In the immediate aftermath, justice for the family meant an arrest—and, eventually, due process and a fair trial. However, in a country where a leading cause of death among black teens is gun violence, long term justice means ensuring that being young and black is not tantamount to a death sentence.
Martin’s family has remained active in advocating for change. At an event to commemorate what would have been Martin's 18th birthday this month, family members were joined by celebrities, including Jamie Foxx and Al Sharpton.
“Our focus is just to keep our son’s legacy alive,” Trayvon’s mother, Sybrina Fulton, said during a recent appearance. “So we decided to put this together to, you know, to just come together and something alternative to violence. We wanted the young people and we asked the young people to come out.”

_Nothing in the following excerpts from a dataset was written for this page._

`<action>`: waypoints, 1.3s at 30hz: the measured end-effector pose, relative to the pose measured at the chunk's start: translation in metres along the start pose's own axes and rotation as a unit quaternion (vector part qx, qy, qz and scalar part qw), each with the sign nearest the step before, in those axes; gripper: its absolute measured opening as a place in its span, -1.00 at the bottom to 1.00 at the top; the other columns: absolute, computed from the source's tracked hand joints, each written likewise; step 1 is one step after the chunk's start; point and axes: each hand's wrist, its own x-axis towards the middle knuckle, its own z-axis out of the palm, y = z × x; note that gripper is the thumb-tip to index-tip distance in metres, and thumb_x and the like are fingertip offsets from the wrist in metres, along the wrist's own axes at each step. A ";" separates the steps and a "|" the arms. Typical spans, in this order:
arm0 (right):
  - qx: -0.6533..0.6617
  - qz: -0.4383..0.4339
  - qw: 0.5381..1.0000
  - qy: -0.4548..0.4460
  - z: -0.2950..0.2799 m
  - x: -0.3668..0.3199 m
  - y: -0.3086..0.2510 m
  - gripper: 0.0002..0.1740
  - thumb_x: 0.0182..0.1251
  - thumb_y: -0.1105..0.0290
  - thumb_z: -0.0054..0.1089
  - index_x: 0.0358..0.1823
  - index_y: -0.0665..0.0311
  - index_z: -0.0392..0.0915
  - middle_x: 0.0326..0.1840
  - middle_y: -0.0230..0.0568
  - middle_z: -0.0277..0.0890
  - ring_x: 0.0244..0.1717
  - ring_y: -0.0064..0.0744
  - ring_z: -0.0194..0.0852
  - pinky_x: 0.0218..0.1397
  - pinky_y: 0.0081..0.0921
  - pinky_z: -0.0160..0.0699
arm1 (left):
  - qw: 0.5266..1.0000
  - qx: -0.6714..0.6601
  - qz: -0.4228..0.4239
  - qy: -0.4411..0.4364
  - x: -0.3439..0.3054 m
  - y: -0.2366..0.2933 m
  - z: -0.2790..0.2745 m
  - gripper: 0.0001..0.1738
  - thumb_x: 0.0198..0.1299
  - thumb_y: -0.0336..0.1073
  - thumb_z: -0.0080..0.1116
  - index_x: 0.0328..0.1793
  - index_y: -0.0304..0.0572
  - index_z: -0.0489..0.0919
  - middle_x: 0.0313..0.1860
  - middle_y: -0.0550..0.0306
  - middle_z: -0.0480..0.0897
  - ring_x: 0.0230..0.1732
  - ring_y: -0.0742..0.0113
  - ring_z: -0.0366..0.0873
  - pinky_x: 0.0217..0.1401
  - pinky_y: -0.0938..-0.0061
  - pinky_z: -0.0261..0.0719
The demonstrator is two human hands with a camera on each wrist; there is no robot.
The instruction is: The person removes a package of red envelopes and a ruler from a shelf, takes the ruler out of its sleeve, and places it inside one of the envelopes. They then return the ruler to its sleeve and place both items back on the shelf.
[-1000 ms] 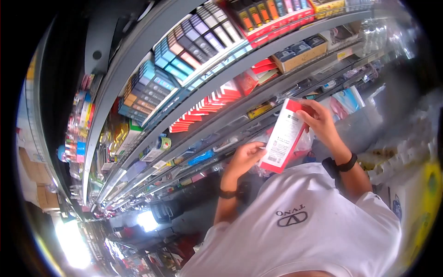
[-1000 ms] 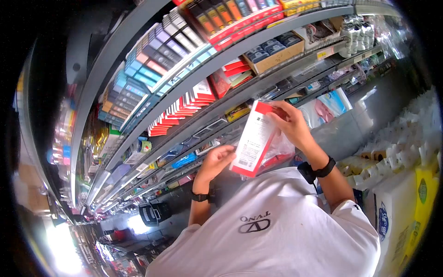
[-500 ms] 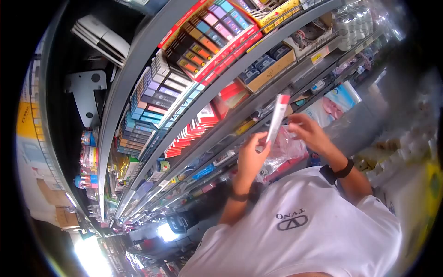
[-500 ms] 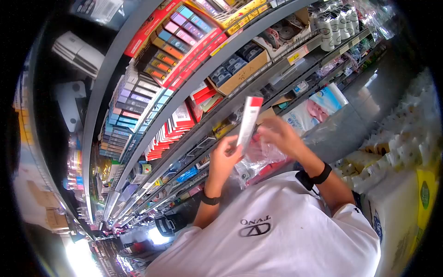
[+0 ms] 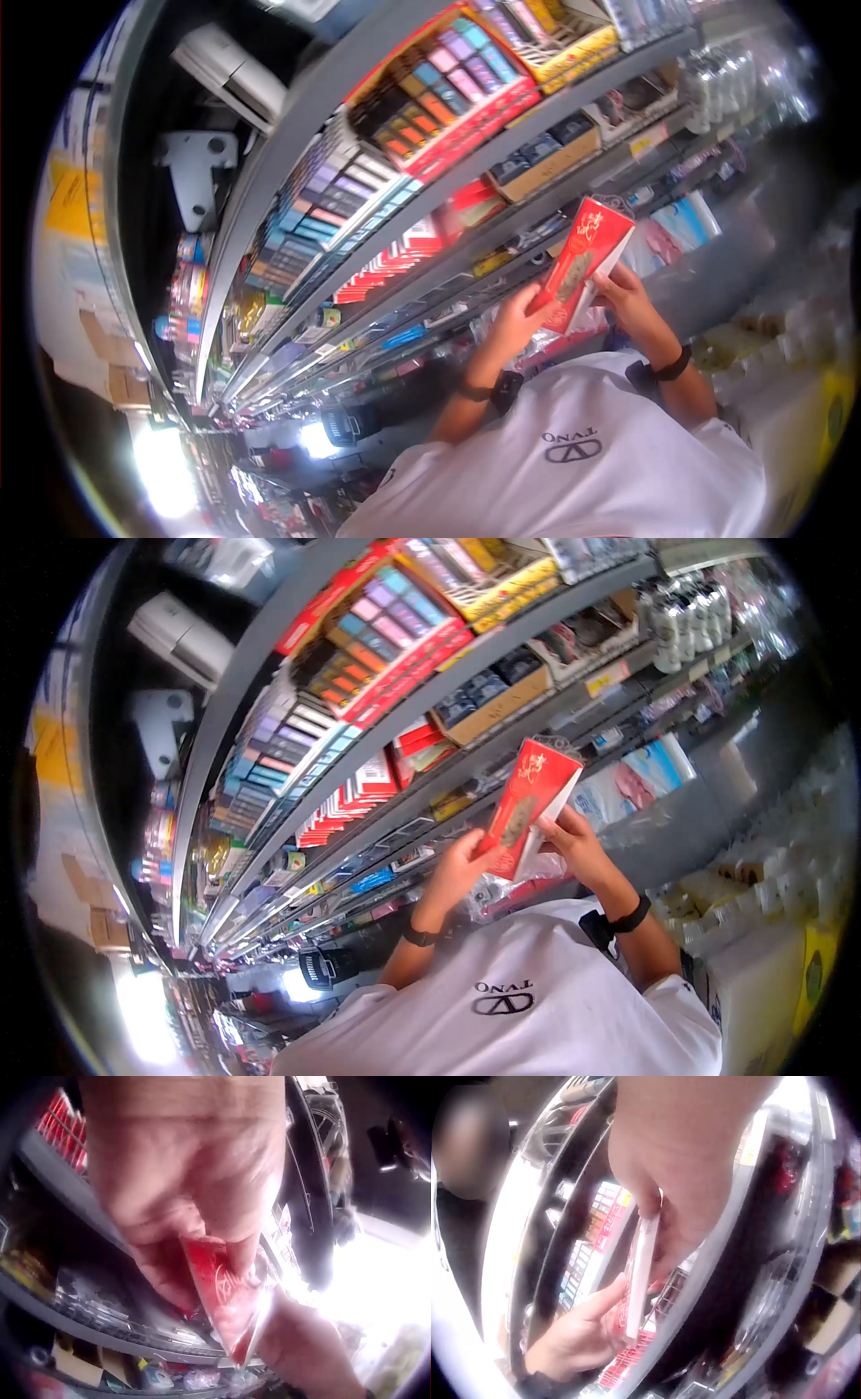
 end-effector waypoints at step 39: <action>-0.648 -0.372 0.663 -0.050 0.229 0.180 0.072 -0.73 0.44 0.44 0.16 0.08 0.41 0.52 -0.03 0.18 0.61 -0.05 0.26 0.58 -0.07 -0.08 0.57 | 0.791 0.275 0.342 0.426 0.027 -0.059 -0.198 -0.53 0.13 -0.45 0.28 0.23 -0.19 0.56 0.22 -0.08 0.60 0.32 -0.13 0.48 0.50 0.00 0.34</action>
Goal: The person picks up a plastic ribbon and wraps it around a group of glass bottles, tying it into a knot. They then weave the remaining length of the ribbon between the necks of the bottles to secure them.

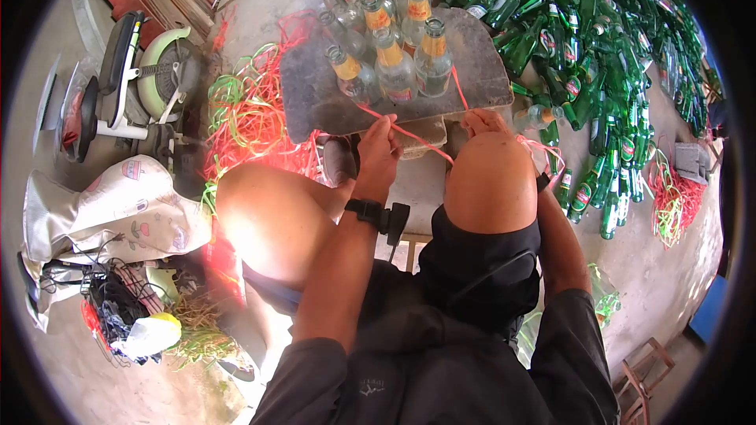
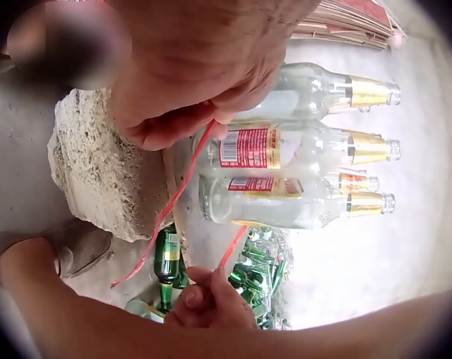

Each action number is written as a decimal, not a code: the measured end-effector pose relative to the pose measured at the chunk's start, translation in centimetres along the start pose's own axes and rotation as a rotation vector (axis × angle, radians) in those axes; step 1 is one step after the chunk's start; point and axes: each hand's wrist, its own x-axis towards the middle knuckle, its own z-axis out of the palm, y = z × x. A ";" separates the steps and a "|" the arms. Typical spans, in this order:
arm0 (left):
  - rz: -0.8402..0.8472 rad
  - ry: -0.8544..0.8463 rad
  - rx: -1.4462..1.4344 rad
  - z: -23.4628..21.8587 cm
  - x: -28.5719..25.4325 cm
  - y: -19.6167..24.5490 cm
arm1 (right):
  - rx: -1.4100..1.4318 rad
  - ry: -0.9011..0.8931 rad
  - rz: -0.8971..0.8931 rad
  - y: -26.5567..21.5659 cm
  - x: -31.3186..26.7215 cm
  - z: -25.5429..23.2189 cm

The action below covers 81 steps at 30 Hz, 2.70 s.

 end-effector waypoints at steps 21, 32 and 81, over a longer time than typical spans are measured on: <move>-0.128 -0.143 -0.259 6.3 1.1 -3.5 | 0.171 -0.006 -0.035 -8.1 0.6 -5.1; -0.125 -0.248 -0.236 9.1 1.0 -3.6 | 1.021 -0.303 0.644 -5.6 0.2 -2.9; -0.032 -0.167 -0.224 12.1 3.2 -4.9 | 0.536 0.147 0.513 -0.2 6.4 -2.6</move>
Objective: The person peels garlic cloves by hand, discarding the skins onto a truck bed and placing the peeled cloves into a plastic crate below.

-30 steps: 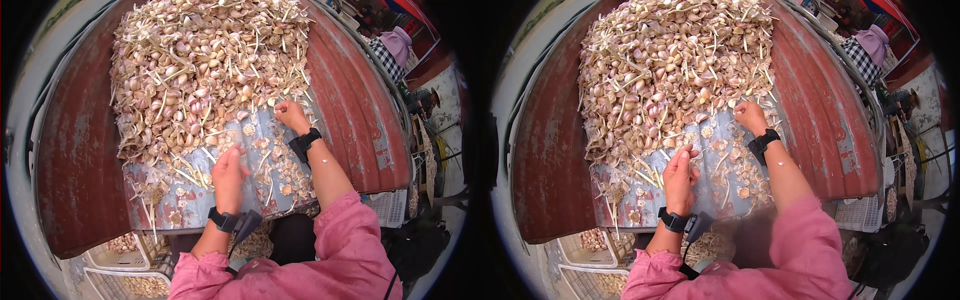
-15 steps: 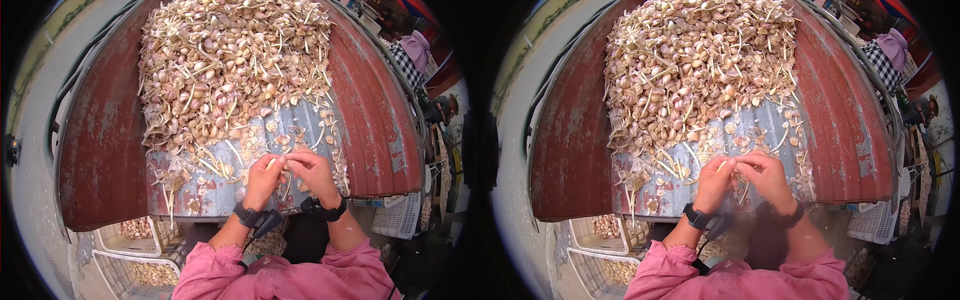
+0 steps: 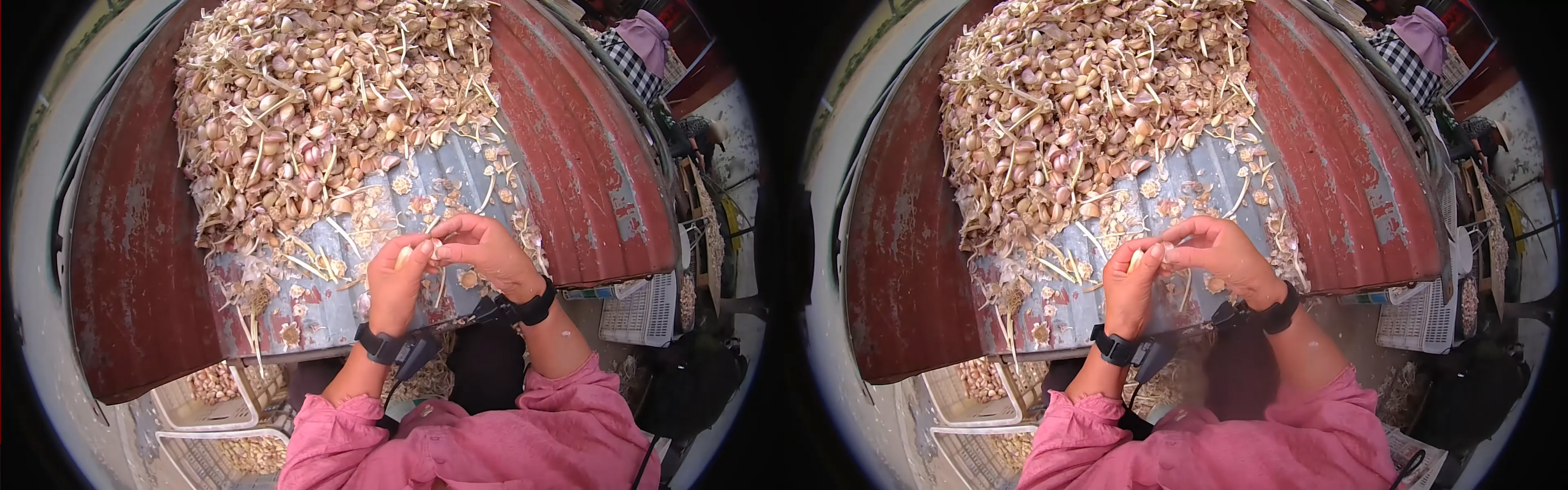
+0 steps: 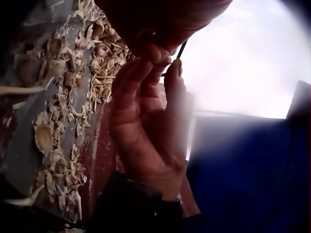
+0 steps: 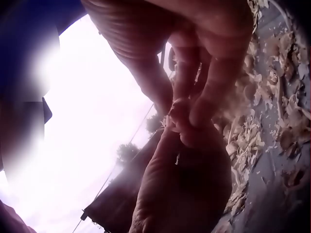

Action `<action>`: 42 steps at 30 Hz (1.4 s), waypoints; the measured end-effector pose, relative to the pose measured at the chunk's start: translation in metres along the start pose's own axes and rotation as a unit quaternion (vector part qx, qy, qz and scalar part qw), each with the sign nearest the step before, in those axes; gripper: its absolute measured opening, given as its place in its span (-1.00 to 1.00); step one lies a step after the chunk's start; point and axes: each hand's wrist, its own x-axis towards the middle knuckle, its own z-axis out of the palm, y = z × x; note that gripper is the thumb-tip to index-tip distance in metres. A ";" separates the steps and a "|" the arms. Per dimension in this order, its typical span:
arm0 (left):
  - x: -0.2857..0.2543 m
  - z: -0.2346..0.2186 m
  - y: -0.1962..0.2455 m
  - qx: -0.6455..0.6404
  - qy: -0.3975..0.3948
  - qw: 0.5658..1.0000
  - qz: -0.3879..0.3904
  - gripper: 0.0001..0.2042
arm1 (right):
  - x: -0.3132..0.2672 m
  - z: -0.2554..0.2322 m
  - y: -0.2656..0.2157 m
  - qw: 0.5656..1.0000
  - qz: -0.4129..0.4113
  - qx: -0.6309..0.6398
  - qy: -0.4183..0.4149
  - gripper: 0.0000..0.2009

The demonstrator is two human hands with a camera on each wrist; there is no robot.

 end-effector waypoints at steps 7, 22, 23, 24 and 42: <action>0.003 -0.004 -0.006 -0.086 0.010 0.993 -0.075 -0.84 | 0.006 0.001 0.002 0.998 0.048 0.049 0.008 -0.79; 0.015 -0.004 0.005 -0.314 0.083 0.925 -0.195 -0.77 | 0.027 0.035 0.008 0.856 -0.242 -0.451 0.070 -0.82; 0.016 -0.013 0.000 -0.317 0.086 0.924 -0.194 -0.77 | 0.038 0.030 0.007 0.880 -0.224 -0.417 0.047 -0.80; 0.019 -0.026 -0.010 -0.321 0.075 0.930 -0.164 -0.78 | 0.057 0.021 0.002 0.849 -0.247 -0.460 0.079 -0.78; 0.010 -0.017 0.009 -0.038 0.079 0.995 -0.051 -0.75 | 0.034 0.025 0.004 0.984 -0.095 -0.148 0.000 -0.72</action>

Phillip Agnew, executive director of Dream Defenders, was part of an initial group of students that rallied for justice. The Martin family lawyer, Benjamin Crump, knew Agnew from previous advocacy work, and reached out to him shortly after Martin's death. Agnew and other young people organized a 40-mile march last April, calling for the arrest of Zimmerman. Subsequent rallies were held across the country.
“We don’t expect enough from college-aged and high school-aged young people,” Agnew said. “We have a lot of resources at our disposal like social media that we didn’t have before. We can reach a lot of people and capture imagination."
Now, the Dream Defenders are teaching students to organize and fight for justice across the country. Agnew sees the organization as an ideological successor to the Civil Rights movement, and wants to see students become proactive in changing their communities for the better.
“If we don’t take a stand as young people now, the next generation will be in danger,” Marcelin said.